Tatapan tajam Alistair membuat kata-katanya terhenti. Akhirnya, ia perlahan duduk kembali, menjaga sikap meski suasana mendadak terasa canggung.
Melihat itu, Hector menghela napas berat. “Maaf, aku masih belum menemukannya.”
Alistair menatapnya dingin. “Hanya Itu saja?”

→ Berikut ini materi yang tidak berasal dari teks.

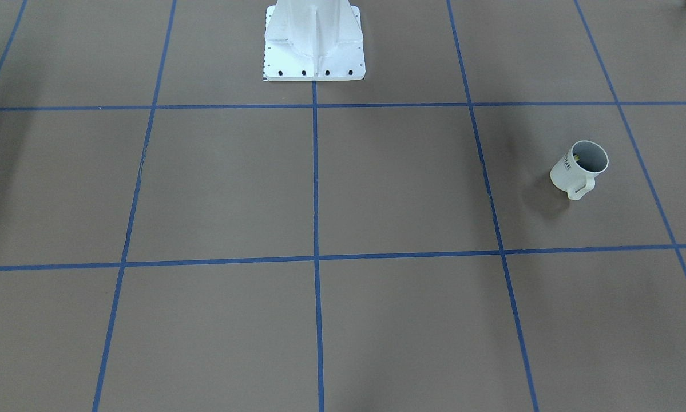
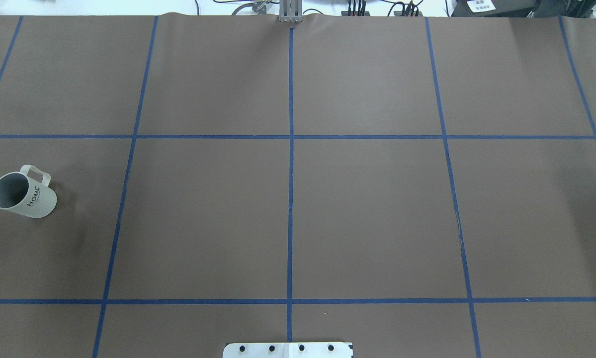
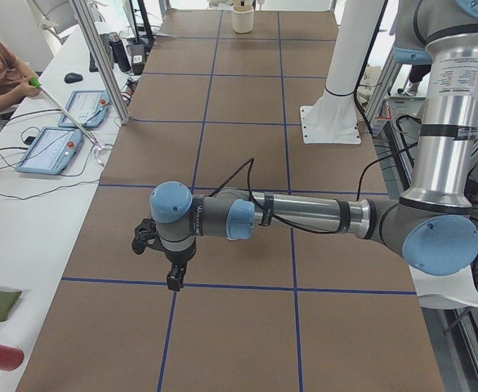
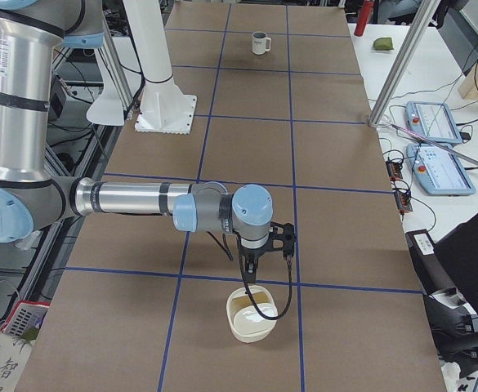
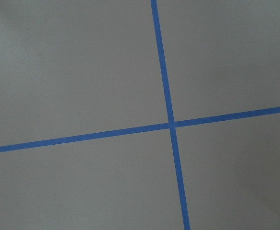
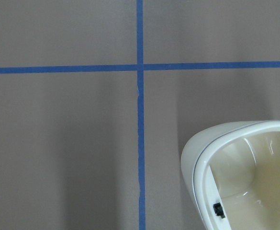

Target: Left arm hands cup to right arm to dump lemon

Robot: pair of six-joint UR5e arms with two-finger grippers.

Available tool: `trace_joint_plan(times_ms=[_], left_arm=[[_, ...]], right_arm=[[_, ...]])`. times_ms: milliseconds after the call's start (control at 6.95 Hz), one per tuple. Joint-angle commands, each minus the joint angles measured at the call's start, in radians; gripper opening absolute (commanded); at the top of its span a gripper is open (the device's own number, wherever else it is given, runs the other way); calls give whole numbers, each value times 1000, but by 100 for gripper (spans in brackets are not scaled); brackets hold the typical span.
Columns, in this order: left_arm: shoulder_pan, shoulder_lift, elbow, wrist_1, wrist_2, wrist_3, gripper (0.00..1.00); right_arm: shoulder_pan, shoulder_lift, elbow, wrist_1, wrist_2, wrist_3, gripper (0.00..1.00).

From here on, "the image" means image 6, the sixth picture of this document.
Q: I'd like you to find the cream plastic bin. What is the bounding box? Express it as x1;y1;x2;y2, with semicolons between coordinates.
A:
180;120;280;230

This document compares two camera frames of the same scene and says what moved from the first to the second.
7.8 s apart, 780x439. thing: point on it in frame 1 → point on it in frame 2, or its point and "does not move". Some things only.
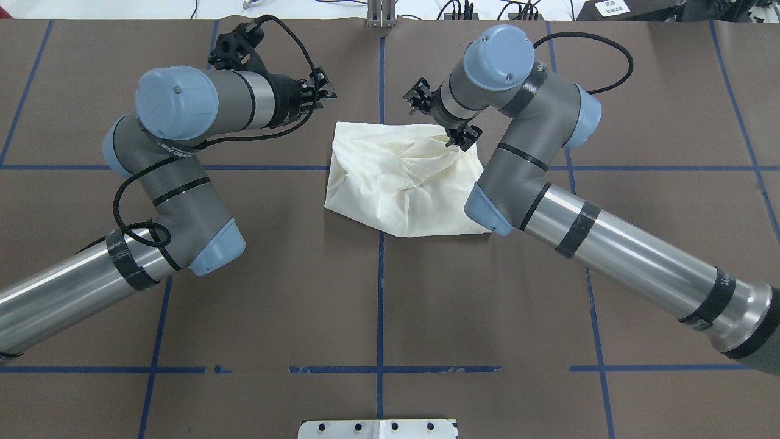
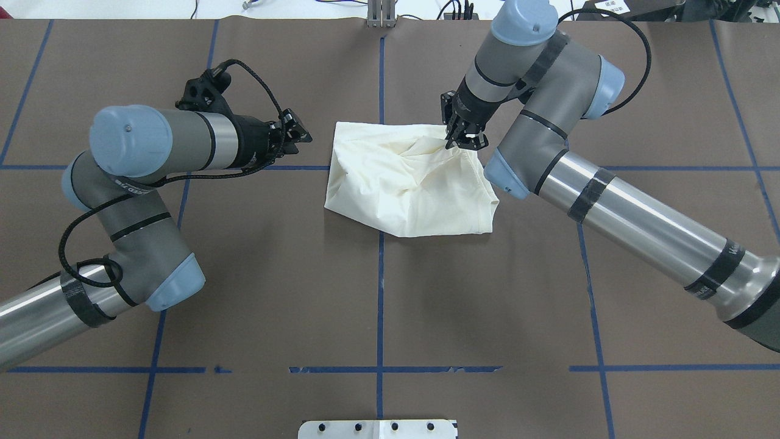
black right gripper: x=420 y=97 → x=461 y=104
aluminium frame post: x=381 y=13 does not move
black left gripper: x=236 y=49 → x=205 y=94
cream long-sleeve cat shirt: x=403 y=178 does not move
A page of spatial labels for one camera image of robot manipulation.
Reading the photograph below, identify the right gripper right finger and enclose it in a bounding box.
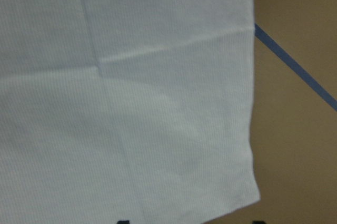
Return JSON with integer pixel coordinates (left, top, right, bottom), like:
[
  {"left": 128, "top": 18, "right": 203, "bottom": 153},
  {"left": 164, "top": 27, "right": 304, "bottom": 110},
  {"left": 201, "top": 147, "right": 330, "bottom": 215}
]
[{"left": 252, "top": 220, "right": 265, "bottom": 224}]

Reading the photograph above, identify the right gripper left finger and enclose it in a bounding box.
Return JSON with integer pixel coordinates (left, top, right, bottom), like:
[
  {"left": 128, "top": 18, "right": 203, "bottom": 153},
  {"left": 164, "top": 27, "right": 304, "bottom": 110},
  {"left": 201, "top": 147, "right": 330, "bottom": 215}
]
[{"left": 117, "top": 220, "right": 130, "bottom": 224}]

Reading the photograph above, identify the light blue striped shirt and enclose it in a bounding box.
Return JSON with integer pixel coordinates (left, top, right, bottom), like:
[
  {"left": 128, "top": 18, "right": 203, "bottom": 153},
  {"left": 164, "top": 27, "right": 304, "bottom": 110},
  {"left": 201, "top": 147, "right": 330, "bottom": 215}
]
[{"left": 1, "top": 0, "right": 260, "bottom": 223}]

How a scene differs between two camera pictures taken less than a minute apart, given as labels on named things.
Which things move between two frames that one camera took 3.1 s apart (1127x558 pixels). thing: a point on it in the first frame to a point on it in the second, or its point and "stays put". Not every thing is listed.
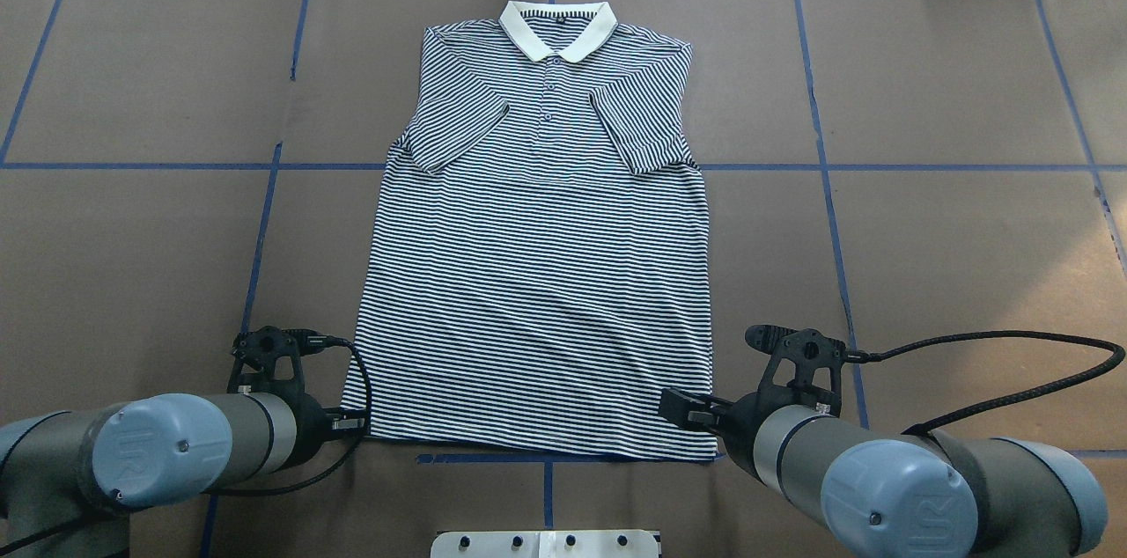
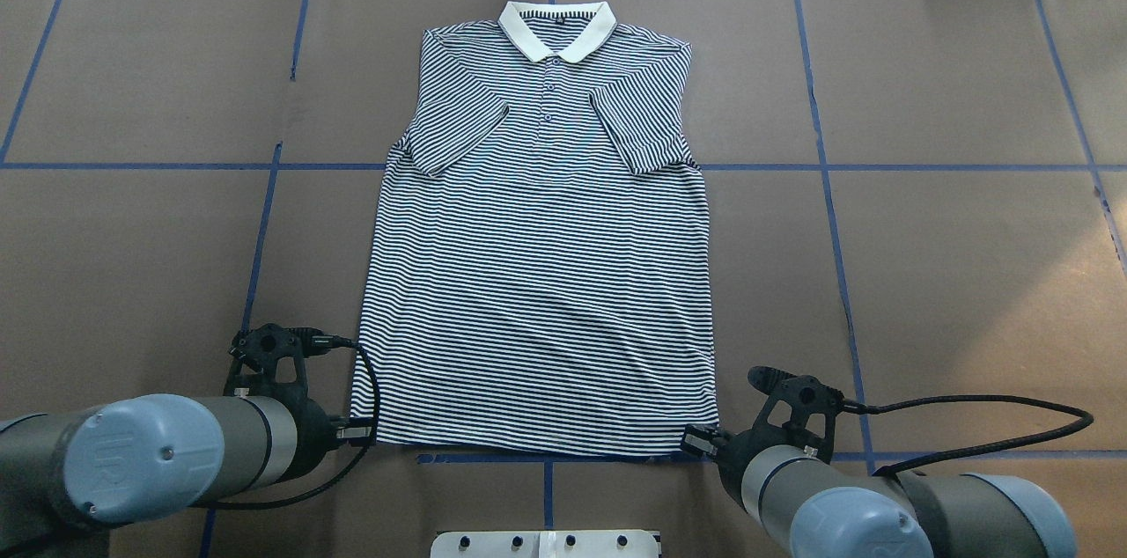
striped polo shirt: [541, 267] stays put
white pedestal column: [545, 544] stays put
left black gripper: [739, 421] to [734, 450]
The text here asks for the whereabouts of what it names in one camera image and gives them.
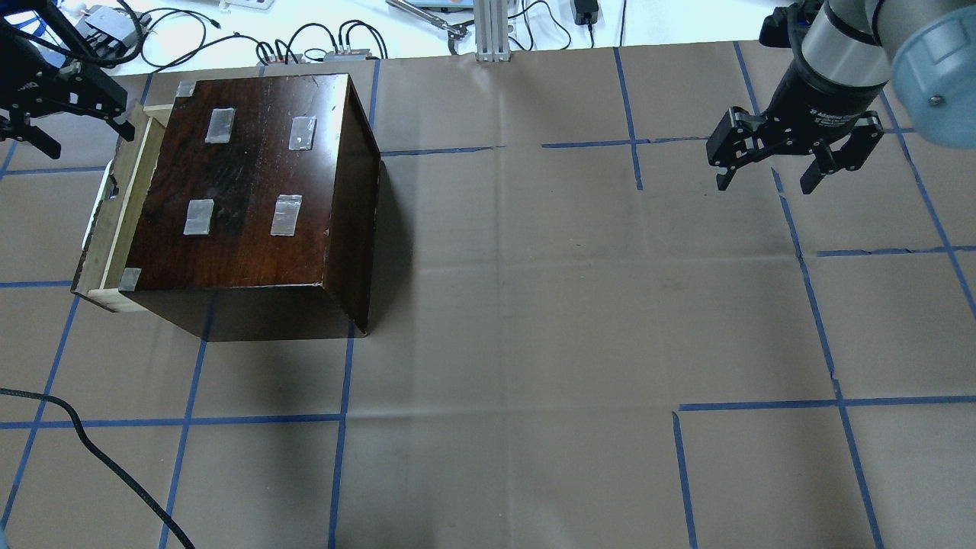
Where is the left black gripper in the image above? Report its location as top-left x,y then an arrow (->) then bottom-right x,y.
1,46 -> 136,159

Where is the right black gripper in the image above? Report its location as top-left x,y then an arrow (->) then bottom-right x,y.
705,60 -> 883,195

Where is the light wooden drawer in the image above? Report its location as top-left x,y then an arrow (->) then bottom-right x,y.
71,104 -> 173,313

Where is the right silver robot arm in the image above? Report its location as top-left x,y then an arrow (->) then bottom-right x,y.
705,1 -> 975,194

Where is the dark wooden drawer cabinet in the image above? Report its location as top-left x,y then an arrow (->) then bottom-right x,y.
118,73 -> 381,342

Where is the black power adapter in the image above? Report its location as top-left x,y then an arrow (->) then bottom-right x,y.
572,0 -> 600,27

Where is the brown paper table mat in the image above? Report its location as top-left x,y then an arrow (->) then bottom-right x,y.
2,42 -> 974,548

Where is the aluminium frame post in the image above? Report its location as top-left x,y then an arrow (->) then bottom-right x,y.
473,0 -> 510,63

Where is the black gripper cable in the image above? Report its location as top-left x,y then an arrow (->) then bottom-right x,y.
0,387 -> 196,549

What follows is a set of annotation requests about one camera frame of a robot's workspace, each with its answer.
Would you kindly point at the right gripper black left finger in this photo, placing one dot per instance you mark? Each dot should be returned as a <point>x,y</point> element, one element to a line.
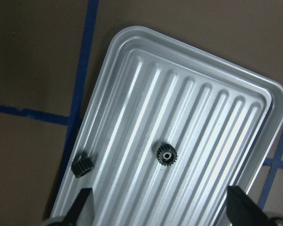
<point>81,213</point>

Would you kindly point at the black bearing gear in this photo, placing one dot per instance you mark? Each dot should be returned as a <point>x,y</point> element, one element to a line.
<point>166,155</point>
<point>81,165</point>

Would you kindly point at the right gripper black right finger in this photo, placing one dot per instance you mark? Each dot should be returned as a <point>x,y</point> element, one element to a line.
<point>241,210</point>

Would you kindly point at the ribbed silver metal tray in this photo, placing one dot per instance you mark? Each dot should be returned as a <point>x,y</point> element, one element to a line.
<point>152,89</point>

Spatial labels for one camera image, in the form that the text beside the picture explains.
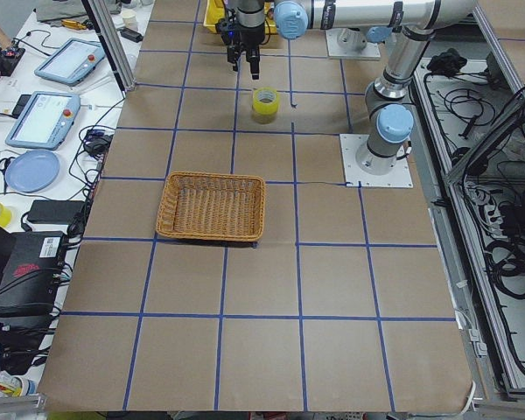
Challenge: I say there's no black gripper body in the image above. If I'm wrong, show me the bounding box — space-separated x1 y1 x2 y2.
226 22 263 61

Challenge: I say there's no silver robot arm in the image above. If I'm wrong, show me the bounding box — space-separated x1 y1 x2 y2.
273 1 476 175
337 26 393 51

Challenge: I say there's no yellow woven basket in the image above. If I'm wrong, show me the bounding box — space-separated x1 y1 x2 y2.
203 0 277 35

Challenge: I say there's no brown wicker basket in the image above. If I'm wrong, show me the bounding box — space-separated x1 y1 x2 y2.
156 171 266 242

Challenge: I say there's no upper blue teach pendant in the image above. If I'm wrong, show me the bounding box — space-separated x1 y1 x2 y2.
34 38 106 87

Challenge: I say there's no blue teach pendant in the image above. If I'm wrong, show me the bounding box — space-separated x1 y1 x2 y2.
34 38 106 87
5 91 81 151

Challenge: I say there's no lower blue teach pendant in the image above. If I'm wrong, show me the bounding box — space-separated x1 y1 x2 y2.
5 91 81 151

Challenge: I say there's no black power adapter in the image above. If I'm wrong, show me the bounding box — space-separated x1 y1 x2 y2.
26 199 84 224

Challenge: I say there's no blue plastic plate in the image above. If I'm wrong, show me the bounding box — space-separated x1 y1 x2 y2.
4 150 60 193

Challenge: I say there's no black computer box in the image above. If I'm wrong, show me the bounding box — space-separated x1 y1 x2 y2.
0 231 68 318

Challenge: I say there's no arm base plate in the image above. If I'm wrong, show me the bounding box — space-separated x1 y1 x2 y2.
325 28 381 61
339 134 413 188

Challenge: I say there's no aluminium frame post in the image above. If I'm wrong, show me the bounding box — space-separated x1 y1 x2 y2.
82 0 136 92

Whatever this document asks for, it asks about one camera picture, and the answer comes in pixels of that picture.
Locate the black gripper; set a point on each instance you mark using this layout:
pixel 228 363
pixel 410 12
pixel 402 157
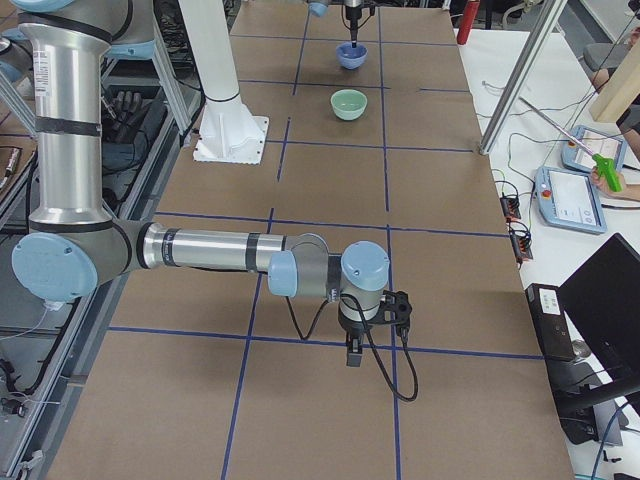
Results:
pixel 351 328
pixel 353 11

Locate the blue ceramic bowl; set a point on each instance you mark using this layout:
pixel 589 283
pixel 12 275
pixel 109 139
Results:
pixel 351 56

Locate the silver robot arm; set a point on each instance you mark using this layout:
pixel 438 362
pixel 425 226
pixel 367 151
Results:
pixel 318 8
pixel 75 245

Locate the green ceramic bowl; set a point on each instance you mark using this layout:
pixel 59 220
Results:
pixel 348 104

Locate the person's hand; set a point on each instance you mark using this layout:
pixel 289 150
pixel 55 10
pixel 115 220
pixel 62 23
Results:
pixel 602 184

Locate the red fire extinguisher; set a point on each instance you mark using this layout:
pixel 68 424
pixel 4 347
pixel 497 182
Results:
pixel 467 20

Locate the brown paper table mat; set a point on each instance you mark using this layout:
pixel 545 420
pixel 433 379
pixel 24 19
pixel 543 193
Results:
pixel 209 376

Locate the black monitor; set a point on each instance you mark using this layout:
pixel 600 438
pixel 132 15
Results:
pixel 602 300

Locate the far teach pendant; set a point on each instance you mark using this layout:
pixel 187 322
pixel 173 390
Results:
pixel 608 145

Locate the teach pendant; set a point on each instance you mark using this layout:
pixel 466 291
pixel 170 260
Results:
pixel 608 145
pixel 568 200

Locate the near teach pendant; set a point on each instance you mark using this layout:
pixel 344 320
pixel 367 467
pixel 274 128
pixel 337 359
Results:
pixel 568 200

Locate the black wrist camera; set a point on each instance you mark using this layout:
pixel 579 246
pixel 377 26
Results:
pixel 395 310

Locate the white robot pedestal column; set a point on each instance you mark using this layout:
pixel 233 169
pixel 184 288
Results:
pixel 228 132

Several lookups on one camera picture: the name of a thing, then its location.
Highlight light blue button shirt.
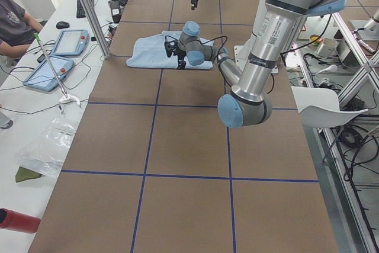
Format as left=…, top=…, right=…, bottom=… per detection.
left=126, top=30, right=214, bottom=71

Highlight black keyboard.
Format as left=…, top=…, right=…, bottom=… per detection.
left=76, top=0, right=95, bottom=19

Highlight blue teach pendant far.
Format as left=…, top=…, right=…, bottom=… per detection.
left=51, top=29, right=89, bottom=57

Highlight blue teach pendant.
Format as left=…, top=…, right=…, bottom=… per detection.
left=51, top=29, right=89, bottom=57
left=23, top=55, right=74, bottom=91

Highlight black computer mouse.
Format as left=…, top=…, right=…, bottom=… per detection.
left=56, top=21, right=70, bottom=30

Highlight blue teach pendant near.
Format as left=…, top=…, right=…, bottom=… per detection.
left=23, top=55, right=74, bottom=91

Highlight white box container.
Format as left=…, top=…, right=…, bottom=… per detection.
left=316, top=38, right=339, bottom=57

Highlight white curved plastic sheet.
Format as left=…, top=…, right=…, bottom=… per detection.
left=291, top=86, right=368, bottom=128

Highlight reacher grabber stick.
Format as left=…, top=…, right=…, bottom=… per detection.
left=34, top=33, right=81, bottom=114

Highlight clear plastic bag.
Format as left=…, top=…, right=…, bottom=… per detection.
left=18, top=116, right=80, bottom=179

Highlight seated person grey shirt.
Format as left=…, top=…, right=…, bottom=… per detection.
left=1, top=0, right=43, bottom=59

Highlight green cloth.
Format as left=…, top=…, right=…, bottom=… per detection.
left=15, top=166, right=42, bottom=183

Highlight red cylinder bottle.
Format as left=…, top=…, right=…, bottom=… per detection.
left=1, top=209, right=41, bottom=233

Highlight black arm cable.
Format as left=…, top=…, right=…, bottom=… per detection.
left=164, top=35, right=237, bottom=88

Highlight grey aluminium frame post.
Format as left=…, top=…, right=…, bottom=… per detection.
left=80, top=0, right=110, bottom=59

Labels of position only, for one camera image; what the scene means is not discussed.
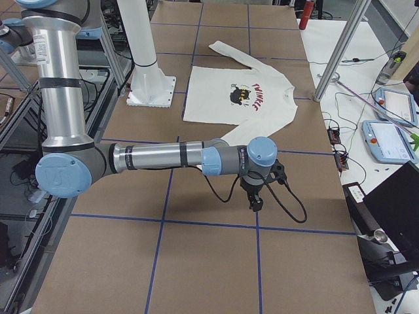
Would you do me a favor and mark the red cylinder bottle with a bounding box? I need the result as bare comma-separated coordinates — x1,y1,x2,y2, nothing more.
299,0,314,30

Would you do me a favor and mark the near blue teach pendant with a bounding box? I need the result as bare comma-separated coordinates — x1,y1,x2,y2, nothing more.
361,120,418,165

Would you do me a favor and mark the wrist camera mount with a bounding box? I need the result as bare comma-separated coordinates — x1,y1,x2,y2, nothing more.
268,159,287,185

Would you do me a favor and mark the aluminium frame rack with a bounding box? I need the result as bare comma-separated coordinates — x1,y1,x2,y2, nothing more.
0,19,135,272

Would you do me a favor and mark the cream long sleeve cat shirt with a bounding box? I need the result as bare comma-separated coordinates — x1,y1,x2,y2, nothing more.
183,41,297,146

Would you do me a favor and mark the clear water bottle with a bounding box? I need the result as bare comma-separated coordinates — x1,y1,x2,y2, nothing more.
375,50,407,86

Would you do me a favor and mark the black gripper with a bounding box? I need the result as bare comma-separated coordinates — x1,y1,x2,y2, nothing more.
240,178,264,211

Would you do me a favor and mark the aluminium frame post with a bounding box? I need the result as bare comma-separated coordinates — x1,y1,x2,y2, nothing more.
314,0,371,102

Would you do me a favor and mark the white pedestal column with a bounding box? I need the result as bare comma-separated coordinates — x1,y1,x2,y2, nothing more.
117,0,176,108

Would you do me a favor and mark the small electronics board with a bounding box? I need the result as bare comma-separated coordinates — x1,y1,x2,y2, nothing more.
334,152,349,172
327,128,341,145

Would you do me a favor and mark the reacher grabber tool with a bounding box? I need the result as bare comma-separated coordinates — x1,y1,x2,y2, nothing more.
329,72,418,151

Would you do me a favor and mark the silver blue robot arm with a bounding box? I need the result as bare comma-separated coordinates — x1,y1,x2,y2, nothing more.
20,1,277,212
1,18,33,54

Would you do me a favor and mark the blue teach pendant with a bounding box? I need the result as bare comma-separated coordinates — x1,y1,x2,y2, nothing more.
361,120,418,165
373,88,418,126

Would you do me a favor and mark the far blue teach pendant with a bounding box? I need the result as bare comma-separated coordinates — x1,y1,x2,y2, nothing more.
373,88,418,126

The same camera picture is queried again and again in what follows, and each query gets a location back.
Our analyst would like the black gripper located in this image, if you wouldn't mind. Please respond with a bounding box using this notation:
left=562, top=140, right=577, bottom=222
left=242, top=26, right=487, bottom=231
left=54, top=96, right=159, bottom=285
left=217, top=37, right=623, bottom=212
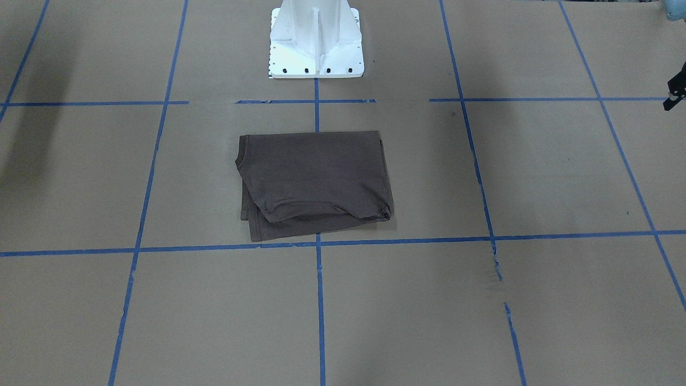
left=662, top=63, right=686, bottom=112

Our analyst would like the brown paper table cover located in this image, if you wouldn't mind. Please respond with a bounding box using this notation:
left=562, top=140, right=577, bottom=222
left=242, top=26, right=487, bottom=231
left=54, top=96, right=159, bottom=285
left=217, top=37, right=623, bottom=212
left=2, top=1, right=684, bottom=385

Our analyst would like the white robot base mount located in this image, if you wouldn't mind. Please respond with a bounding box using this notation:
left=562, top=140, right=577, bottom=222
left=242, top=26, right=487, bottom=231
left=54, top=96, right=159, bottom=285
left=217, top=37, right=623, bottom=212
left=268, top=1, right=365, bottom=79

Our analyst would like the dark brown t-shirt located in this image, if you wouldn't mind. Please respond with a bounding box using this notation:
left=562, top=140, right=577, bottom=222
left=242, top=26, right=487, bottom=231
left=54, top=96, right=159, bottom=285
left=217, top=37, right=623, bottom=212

Hector memijit pelipisnya, “Kau kira semudah itu? Aku sudah keliling setengah wilayah barat. Kalau mau cepat, cari sendiri saja.”
Sementara itu, Carmila hanya bisa menatap keduanya bergantian. Dari nada bicara mereka, sepertinya sedang membahas sesuatu yang cukup penting.
'Sepertinya mereka sedang mencari seseorang.'
Melihat ekspresi bingung Carmila, Alistair perlahan membuka suara. “Ngomong-ngomong, bisnis kosmetik keluargamu… katanya atas nama Duke, tapi sebenarnya kau yang menjalankannya, kan?”
“Ya, benar. Sebenarnya itu rahasia internal, tapi rupanya Anda mengetahuinya.”
Padahal, hanya segelintir investor yang tahu kalau Carmila adalah sosok di balik bisnis kosmetik yang selama ini di jalankannya atas nama Valerian.
Namun entah bagaimana, Alistair—yang sama sekali tak ada hubungan dengan usaha tersebut—bisa tahu begitu banyak.
'Tidak mengejutkan memang,' pikirnya. 'Keluarga kekaisaran selalu punya cara untuk mendapatkan informasi.'
“Aku juga dengar produk itu di buat dengan bantuan sihir. Apa benar?” tanyanya penasaran.
“Ya, itu benar.”
“Kalau begitu, pernahkah kau bertemu dengan seseorang? Maksudku, Silas.”